Я вытянула ноги, наслаждаясь теплом, и закрыла глаза. Я слышала, как Франко возится у плиты, промывает спагетти, по радио теперь Франческо де Грегори пел песенку о маленьком итальянце, который на большом корабле плывет в Америку. Но он ничего не увидел в Америке, потому что был кочегаром и сидел безвылазно в брюхе парохода: "In questa nave пега su quest' Atlantico cattivo"*. Мне было хорошо, я чувствовала себя спасенной и подумала: "Прощай, Франц! Привет, Франко!" Франко поставил передо мной тарелку с вилкой. Он принес дымящуюся миску и спросил: "А она не ест?" - и показал на Эрику. "Нет", - ответила я, но сама я чудовищно проголодалась, и мы принялись за еду. "Спасибо, Франко", - сказала я и на одну секунду положила свою руку на его, как если бы мы были добрыми друзьями. Он смутился и не посмел посмотреть на меня. Эрика сидела между нами - Франко на углу большого стола, слева от него Эрика, потом я, - и мы передвигали бутылку вина туда-сюда перед Эрикой, а когда она опустела, Франко принес вторую. Он немного говорил на немецком для туристов, а я на ломаном итальянском, и вот таким способом мы пытались объяснить друг другу, почему именно Рождество свело нас на этой кухне. Я наврала что-то о самолете, на который опоздала, он рассказал мне о хозяевах, которые уехали в отпуск. Ему разрешили пожить здесь, так как он не хотел возвращаться домой.

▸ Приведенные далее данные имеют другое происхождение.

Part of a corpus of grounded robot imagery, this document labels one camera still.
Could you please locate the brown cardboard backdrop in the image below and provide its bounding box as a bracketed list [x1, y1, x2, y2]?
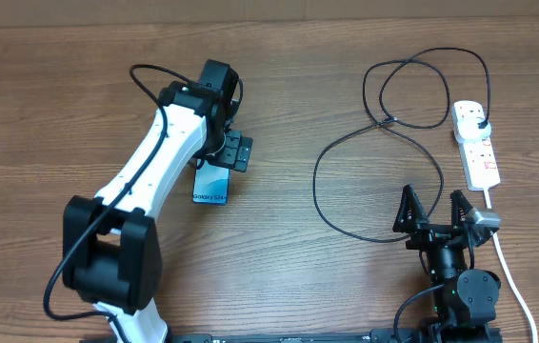
[0, 0, 539, 28]

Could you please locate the white power strip cord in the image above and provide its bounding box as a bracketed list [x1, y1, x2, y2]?
[482, 188, 539, 343]

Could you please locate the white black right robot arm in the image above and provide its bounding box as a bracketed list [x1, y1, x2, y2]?
[392, 185, 502, 342]

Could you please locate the white power strip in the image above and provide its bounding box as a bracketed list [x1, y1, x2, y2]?
[450, 100, 501, 191]

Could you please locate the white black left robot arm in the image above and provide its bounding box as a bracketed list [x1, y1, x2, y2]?
[42, 59, 253, 342]

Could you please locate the white charger plug adapter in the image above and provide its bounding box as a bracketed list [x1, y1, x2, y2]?
[454, 117, 491, 144]

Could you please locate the blue Galaxy smartphone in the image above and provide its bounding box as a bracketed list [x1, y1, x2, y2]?
[192, 163, 230, 206]

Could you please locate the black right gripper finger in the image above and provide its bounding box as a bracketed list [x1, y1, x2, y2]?
[392, 185, 429, 233]
[449, 190, 473, 226]

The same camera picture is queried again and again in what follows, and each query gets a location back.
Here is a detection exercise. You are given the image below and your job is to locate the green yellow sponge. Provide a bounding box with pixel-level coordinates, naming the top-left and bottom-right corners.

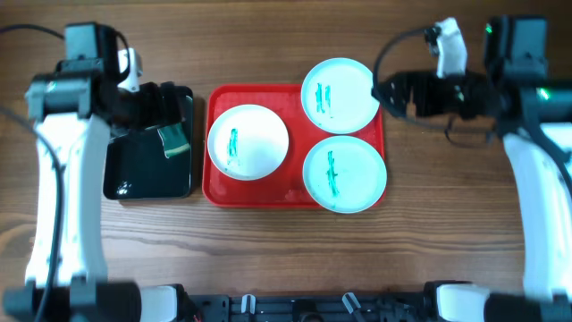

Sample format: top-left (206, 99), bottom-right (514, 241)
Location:
top-left (157, 123), bottom-right (190, 158)

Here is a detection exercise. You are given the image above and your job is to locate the white plate green stain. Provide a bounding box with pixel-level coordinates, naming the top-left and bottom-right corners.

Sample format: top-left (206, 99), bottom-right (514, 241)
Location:
top-left (206, 104), bottom-right (290, 181)
top-left (300, 57), bottom-right (380, 134)
top-left (302, 135), bottom-right (388, 214)

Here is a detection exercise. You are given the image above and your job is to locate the white plate bottom green stain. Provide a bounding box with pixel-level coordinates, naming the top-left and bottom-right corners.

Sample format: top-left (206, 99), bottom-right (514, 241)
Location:
top-left (302, 135), bottom-right (388, 214)

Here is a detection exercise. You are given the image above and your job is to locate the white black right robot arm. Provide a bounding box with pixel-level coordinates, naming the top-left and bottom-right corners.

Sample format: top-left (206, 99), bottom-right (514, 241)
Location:
top-left (372, 15), bottom-right (571, 321)

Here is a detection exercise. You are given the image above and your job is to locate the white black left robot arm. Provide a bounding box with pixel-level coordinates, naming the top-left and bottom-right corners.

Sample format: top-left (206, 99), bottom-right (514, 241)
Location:
top-left (3, 22), bottom-right (184, 321)

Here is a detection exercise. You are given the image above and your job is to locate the black water tray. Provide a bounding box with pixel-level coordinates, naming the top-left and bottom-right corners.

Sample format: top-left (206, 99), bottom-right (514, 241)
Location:
top-left (103, 85), bottom-right (194, 200)

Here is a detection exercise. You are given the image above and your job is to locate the red plastic tray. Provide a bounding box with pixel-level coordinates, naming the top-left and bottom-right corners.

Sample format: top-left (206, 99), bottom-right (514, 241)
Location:
top-left (201, 83), bottom-right (386, 210)

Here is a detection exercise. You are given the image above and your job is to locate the white plate top green stain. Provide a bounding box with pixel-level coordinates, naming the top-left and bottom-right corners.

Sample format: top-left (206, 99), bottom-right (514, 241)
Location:
top-left (300, 57), bottom-right (380, 134)

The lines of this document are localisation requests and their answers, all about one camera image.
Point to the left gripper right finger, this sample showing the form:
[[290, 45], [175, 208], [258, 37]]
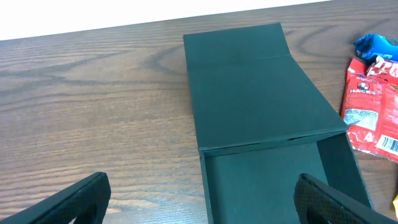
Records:
[[316, 202]]

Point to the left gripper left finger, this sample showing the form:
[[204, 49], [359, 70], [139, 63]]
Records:
[[83, 202]]

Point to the yellow snack bag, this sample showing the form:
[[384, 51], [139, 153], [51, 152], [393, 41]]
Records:
[[395, 204]]

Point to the black cardboard gift box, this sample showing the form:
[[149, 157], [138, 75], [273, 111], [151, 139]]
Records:
[[260, 123]]

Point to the red snack bag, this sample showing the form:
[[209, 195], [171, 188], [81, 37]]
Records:
[[370, 110]]

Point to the blue Oreo cookie pack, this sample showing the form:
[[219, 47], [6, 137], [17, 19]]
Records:
[[370, 46]]

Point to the red KitKat bar wrapper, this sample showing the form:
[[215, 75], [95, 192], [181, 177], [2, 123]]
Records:
[[383, 66]]

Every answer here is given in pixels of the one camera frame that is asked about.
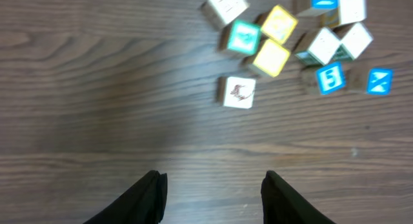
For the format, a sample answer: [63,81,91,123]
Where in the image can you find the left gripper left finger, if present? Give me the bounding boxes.
[85,170,168,224]

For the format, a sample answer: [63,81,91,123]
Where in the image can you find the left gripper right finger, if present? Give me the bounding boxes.
[261,170,335,224]

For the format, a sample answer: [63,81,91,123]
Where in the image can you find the white block red drawing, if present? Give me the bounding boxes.
[217,76,256,109]

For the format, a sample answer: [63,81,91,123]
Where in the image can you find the white cream block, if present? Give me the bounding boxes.
[201,0,250,30]

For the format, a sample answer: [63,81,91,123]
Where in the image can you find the blue number five block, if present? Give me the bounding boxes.
[300,62,347,96]

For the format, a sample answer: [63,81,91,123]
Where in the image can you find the yellow block lower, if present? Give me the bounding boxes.
[243,39,290,77]

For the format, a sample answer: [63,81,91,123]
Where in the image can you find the yellow block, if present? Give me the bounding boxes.
[243,39,290,77]
[256,5,299,45]

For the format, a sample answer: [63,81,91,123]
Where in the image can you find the blue X block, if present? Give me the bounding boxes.
[347,68,394,96]

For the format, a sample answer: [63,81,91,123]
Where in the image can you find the white block teal side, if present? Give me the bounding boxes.
[294,27,341,66]

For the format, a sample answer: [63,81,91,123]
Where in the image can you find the green number four block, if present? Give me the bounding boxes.
[218,19,261,57]

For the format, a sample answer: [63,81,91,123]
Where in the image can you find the yellow block upper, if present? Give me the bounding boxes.
[256,5,299,45]

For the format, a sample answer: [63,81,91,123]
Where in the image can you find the white block green edge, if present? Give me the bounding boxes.
[333,22,374,61]

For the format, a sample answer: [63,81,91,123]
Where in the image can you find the blue top block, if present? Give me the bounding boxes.
[294,0,338,17]

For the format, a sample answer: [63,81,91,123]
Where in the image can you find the white letter block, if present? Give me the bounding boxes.
[321,0,367,28]

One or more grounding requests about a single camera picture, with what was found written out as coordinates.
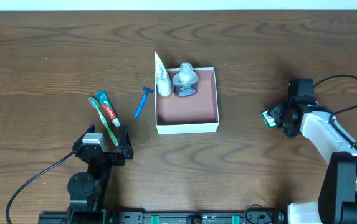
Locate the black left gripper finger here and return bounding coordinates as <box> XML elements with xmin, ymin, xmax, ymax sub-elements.
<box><xmin>78</xmin><ymin>124</ymin><xmax>95</xmax><ymax>144</ymax></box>
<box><xmin>118</xmin><ymin>126</ymin><xmax>132</xmax><ymax>151</ymax></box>

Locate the green white soap box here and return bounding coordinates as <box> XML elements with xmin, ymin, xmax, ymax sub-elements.
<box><xmin>260</xmin><ymin>110</ymin><xmax>277</xmax><ymax>129</ymax></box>

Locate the white Pantene tube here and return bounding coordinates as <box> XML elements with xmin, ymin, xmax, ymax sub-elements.
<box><xmin>155</xmin><ymin>52</ymin><xmax>172</xmax><ymax>97</ymax></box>

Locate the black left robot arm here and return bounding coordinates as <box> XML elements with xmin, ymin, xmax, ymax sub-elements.
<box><xmin>67</xmin><ymin>125</ymin><xmax>133</xmax><ymax>223</ymax></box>

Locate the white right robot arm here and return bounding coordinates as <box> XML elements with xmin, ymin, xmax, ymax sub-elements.
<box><xmin>261</xmin><ymin>100</ymin><xmax>357</xmax><ymax>224</ymax></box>

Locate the green toothbrush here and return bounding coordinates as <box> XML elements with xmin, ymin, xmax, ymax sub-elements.
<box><xmin>88</xmin><ymin>97</ymin><xmax>118</xmax><ymax>146</ymax></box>

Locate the Colgate toothpaste tube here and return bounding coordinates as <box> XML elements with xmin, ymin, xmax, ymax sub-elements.
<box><xmin>95</xmin><ymin>90</ymin><xmax>121</xmax><ymax>128</ymax></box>

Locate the blue disposable razor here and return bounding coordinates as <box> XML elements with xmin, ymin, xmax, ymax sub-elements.
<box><xmin>134</xmin><ymin>87</ymin><xmax>155</xmax><ymax>119</ymax></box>

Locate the white box pink interior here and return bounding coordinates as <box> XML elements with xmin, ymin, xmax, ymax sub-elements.
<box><xmin>155</xmin><ymin>67</ymin><xmax>219</xmax><ymax>134</ymax></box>

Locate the black mounting rail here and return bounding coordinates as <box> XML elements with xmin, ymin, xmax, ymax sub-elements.
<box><xmin>38</xmin><ymin>208</ymin><xmax>288</xmax><ymax>224</ymax></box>

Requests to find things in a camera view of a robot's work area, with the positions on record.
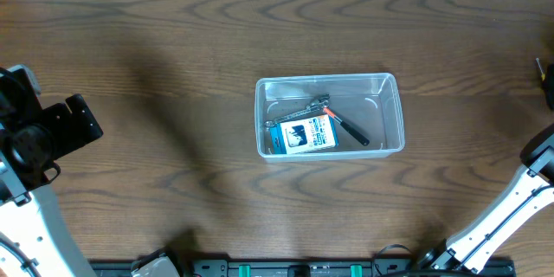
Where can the silver wrench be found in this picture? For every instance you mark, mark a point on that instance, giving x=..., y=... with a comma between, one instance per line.
x=294, y=114

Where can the small claw hammer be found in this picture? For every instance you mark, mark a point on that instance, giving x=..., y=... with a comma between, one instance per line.
x=358, y=136

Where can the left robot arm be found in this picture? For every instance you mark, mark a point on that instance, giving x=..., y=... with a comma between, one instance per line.
x=35, y=240

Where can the clear plastic container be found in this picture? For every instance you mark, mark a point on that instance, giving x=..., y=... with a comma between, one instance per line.
x=368, y=102

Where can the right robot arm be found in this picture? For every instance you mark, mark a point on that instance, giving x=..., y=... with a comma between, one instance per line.
x=530, y=190

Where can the black yellow screwdriver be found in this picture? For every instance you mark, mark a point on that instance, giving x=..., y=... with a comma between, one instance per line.
x=541, y=71

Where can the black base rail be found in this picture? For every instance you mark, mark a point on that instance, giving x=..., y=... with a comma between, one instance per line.
x=224, y=268

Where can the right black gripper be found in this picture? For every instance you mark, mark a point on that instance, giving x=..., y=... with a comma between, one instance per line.
x=548, y=91

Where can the blue white screw box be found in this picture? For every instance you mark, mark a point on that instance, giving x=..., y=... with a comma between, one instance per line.
x=304, y=135

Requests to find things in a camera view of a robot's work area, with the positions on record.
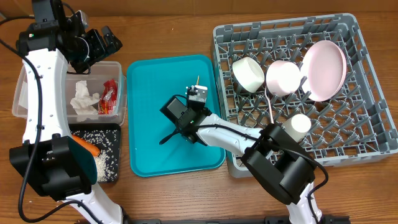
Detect white napkin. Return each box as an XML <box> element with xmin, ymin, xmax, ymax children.
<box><xmin>70</xmin><ymin>80</ymin><xmax>100</xmax><ymax>115</ymax></box>

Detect red snack wrapper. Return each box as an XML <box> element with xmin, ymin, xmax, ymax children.
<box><xmin>98</xmin><ymin>79</ymin><xmax>118</xmax><ymax>114</ymax></box>

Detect white bowl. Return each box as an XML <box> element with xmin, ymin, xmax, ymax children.
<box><xmin>232</xmin><ymin>57</ymin><xmax>265</xmax><ymax>93</ymax></box>

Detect rice and peanut shells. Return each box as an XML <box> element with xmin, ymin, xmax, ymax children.
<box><xmin>72</xmin><ymin>129</ymin><xmax>121</xmax><ymax>183</ymax></box>

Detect white plastic fork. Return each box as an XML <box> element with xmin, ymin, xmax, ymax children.
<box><xmin>264</xmin><ymin>87</ymin><xmax>274</xmax><ymax>124</ymax></box>

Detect orange carrot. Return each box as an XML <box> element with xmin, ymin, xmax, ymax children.
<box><xmin>72</xmin><ymin>135</ymin><xmax>101</xmax><ymax>157</ymax></box>

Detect small pink bowl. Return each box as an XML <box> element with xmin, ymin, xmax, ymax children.
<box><xmin>266</xmin><ymin>60</ymin><xmax>302</xmax><ymax>97</ymax></box>

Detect small white cup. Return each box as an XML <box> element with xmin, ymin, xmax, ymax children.
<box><xmin>282</xmin><ymin>114</ymin><xmax>312</xmax><ymax>142</ymax></box>

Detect pink plate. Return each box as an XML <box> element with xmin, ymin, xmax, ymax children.
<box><xmin>300</xmin><ymin>40</ymin><xmax>347</xmax><ymax>101</ymax></box>

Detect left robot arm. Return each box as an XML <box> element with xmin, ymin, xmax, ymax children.
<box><xmin>9</xmin><ymin>0</ymin><xmax>129</xmax><ymax>223</ymax></box>

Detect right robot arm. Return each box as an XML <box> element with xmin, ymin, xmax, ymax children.
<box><xmin>160</xmin><ymin>95</ymin><xmax>322</xmax><ymax>223</ymax></box>

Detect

Я спросила его почему - есть ли у него семья, где он живет, - и вот после долгой паузы и невнятного бормотания выплыла на свет божий печальная история Франко: он из деревни, но не отсюда, не из Швейцарии, а из Кузино в Италии, и каждый день он, работая поваром, ездил туда и обратно, так как у него были жена и дочь. А жена его бросила, как раз перед Рождеством, она сбежала в Локарно с парикмахером, прихватив ребенка, и один дома он бы не выдержал. Он с отчаянием посмотрел на Эрику и вскричал: "Моя жена была такая же толстая и вся розовая, у нее такая прекрасная нежная кожа!" - и протянул руку, и погладил Эрику, и слезы потекли у него из глаз. Я в ответ рассказала, что разведена и живу совсем одна, что хотела навестить кое-кого в Лугано, а вместо этого поехала дальше, и почему бы нам не провести этот вечер вдвоем?
* На этом черном корабле в этом злом Атлантическом океане (ит.).
"Да-да!" - обрадовался Франко и принес бутылку граппы и две рюмки. "Она просто взяла и уехала с ним, - рыдал он, - что она будет делать с этим парикмахером, который толком и готовить-то не умеет!" Он достал из холодильника торт "Tiramisu" и приготовил нам капуччино. Вторая бутылка вина уже опустела, и граппа пошла хорошо. Я положила голову на стол, повернулась к радио, нашла рождественскую ораторию и включила погромче. "Готовь, Сион, торжественные хоры, вскоре ты увидишь самого прекрасного, самого любимого", - подпевала я, поскольку ребенком пела в хоре имени Баха и могла спеть все оратории. Франко вытер передником слезы, высморкался и посадил Эрику на колени. "Она была такая мягкая, - кричал он, - такая мягкая, я хорошо обращался с ней. А она - с каким-то парикмахером!" Он опять заплакал, уткнувшись лицом между ушей Эрики. Ликуйте, возрадуйтесь. Я почувствовала себя очень усталой, пододвинула стул ближе к камину, взяла в руки рюмку с граппой и стала смотреть на огонь, который метался и трещал, и мне захотелось сжечь в камине еловую ветку, чтобы запахло Рождеством.
"Дурацкое Рождество", - вздохнула я и подбросила еще дров, а Франко всхлипнул: "Эрика", и голова его упала на стол. Когда я проснулась, было уже раннее утро и огонь в камине погас. Я сидела на стуле, закоченевшая, на полу валялись осколки рюмки. Дневной свет уже проник через шторы в кухню, а на столе лежал толстый Франко, положив голову на Эрику, и спал.